Take the instance in FIG. 2D and FIG. 3 as an example, since the SAR logic circuit 120 chooses the comparator 113a as the comparator for the next comparison at the end of the time period P3, the SAR logic circuit 120 will change the channel selection signal clk1 to the enabled level and change the channel selection signal clk2 to the disabled level.
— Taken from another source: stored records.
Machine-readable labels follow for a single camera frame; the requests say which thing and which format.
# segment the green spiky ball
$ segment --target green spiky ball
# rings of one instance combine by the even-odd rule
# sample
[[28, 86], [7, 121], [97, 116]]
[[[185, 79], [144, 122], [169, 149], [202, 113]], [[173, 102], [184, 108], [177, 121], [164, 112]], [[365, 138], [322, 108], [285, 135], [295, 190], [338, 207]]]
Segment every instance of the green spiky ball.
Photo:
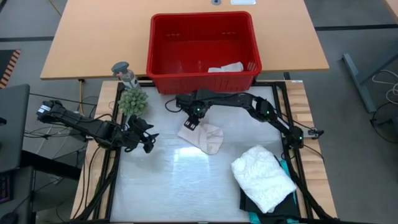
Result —
[[133, 88], [125, 91], [118, 101], [120, 109], [126, 116], [141, 115], [147, 108], [148, 94], [141, 89]]

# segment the red plastic bin
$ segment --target red plastic bin
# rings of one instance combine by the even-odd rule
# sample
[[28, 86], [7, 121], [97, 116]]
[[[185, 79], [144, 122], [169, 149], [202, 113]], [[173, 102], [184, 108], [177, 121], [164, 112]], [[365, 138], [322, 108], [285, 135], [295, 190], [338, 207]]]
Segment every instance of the red plastic bin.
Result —
[[[208, 73], [242, 62], [242, 72]], [[156, 14], [150, 25], [147, 75], [159, 93], [197, 89], [243, 91], [261, 72], [252, 19], [247, 12]]]

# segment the beige cloth
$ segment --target beige cloth
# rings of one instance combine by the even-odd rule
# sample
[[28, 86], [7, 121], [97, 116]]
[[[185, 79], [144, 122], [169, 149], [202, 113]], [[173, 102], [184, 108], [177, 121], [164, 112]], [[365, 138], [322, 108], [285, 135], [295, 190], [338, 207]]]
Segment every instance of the beige cloth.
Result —
[[183, 125], [177, 135], [209, 155], [216, 154], [224, 140], [223, 130], [211, 124], [199, 124], [193, 131]]

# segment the crumpled white cloth
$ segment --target crumpled white cloth
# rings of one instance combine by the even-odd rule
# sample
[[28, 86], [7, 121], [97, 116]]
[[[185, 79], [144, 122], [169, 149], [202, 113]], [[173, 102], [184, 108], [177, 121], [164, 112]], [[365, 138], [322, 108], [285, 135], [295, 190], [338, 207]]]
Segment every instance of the crumpled white cloth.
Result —
[[183, 125], [177, 135], [209, 155], [216, 154], [224, 140], [221, 128], [202, 123], [193, 131]]
[[239, 186], [263, 213], [273, 212], [296, 189], [273, 153], [260, 145], [232, 162], [231, 168]]
[[209, 68], [207, 72], [242, 72], [242, 62], [236, 62], [229, 65], [222, 66], [221, 68]]

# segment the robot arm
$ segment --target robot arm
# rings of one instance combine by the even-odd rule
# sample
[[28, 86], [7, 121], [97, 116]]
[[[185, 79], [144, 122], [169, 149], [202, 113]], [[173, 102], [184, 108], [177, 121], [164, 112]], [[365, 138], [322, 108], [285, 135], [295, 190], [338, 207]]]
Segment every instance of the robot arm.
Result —
[[120, 125], [113, 121], [91, 119], [65, 109], [58, 100], [44, 101], [36, 112], [37, 119], [43, 123], [62, 123], [94, 138], [102, 148], [113, 150], [116, 147], [127, 147], [126, 152], [135, 149], [138, 143], [144, 144], [146, 153], [150, 153], [153, 143], [159, 134], [144, 136], [146, 130], [153, 127], [145, 120], [131, 116], [127, 122], [129, 128], [123, 131]]
[[194, 130], [199, 124], [199, 119], [205, 117], [211, 106], [234, 106], [247, 110], [250, 116], [260, 122], [270, 123], [285, 135], [291, 147], [303, 148], [303, 131], [299, 127], [286, 125], [277, 116], [274, 107], [259, 96], [249, 93], [226, 94], [196, 90], [190, 95], [177, 95], [176, 105], [189, 115], [184, 124], [188, 129]]

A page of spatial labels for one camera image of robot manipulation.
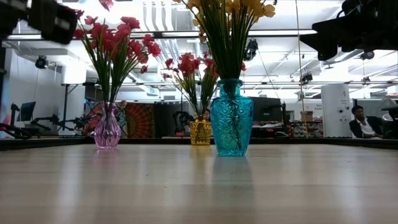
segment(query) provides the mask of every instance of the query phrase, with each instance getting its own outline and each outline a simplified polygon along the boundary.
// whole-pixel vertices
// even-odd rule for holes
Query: person
[[[381,118],[365,116],[362,106],[354,106],[351,109],[355,120],[349,122],[351,132],[357,138],[382,138]]]
[[[211,122],[211,119],[210,119],[210,110],[209,110],[209,109],[206,109],[206,111],[205,111],[205,119],[206,119],[206,121]]]

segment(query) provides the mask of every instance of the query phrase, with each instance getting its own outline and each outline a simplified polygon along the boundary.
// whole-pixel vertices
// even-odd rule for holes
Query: ceiling
[[[190,11],[183,4],[169,1],[115,1],[114,7],[108,12],[98,3],[98,0],[86,0],[78,2],[60,2],[74,9],[85,10],[85,15],[99,16],[99,21],[106,19],[110,27],[116,27],[121,16],[134,16],[141,24],[143,32],[155,30],[193,30]],[[270,19],[260,18],[252,30],[305,30],[311,29],[315,22],[324,21],[336,17],[341,10],[341,0],[298,0],[296,5],[293,0],[279,0],[276,5],[276,15]],[[15,34],[36,34],[37,31],[30,29],[25,22],[20,22],[14,31]],[[317,60],[317,52],[311,47],[298,41],[297,37],[258,37],[259,54],[250,62],[246,62],[248,68],[242,73],[241,79],[245,82],[295,82],[300,79],[302,73],[311,73],[314,81],[361,81],[365,75],[374,77],[371,80],[386,81],[398,78],[396,69],[378,75],[387,68],[396,68],[398,62],[397,52],[375,51],[375,58],[362,61],[358,57],[345,57],[347,54],[339,54],[329,60],[331,69],[324,62]],[[194,52],[201,55],[204,46],[199,46],[198,40],[192,39],[170,39],[158,40],[164,46],[164,57],[171,58],[170,47],[176,46],[178,52]],[[30,57],[36,57],[47,52],[50,61],[58,64],[68,65],[79,61],[90,66],[90,59],[79,40],[74,40],[70,45],[58,45],[46,41],[12,41],[11,47],[19,47],[19,50]],[[149,73],[142,75],[144,82],[163,82],[160,71],[163,61],[150,58],[148,61]],[[89,73],[89,78],[95,77],[95,72]],[[374,91],[379,91],[384,86],[377,86]],[[247,89],[255,88],[285,88],[283,86],[246,85]],[[136,91],[137,87],[125,87],[122,91]]]

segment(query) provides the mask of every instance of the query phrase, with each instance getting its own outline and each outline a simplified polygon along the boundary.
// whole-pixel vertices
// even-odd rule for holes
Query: desk
[[[95,145],[0,152],[1,224],[397,223],[398,151]]]

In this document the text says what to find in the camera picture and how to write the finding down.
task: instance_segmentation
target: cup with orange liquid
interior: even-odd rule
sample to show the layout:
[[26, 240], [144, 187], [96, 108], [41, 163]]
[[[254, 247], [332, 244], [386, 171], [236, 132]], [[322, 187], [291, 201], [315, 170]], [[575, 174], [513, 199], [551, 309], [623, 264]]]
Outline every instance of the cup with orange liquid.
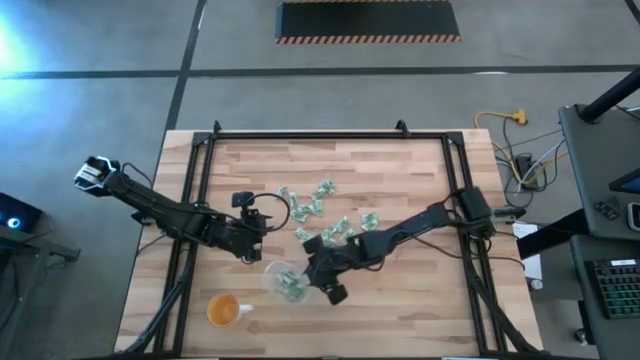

In addition, the SAR logic circuit 120 adjusts the circuit structures of the DACs 112b and 112c corresponding to the unselected comparators 113b and 113c through the control signals S1p-S4p and S1n-S4n, so that the sampling results of the DACs 112b and 112c respectively correspond to the voltage levels corresponding to the two cases that the first three bits of the conversion result OUT are “000” and “001”. Please refer to FIG. 2D. The second capacitor switch circuit C3n of the DAC 112b is switched to receive the ground voltage GND, and thus the sampling result of the DAC 112b corresponds to the voltage level corresponding to the first three bits of the conversion result OUT being “000”; the first capacitor switch circuit C3p of the DAC 112c is switched to receive the ground voltage GND, and thus the sampling result of the DAC 112c corresponds to the voltage level corresponding to the first three bits of the conversion result OUT being “001”.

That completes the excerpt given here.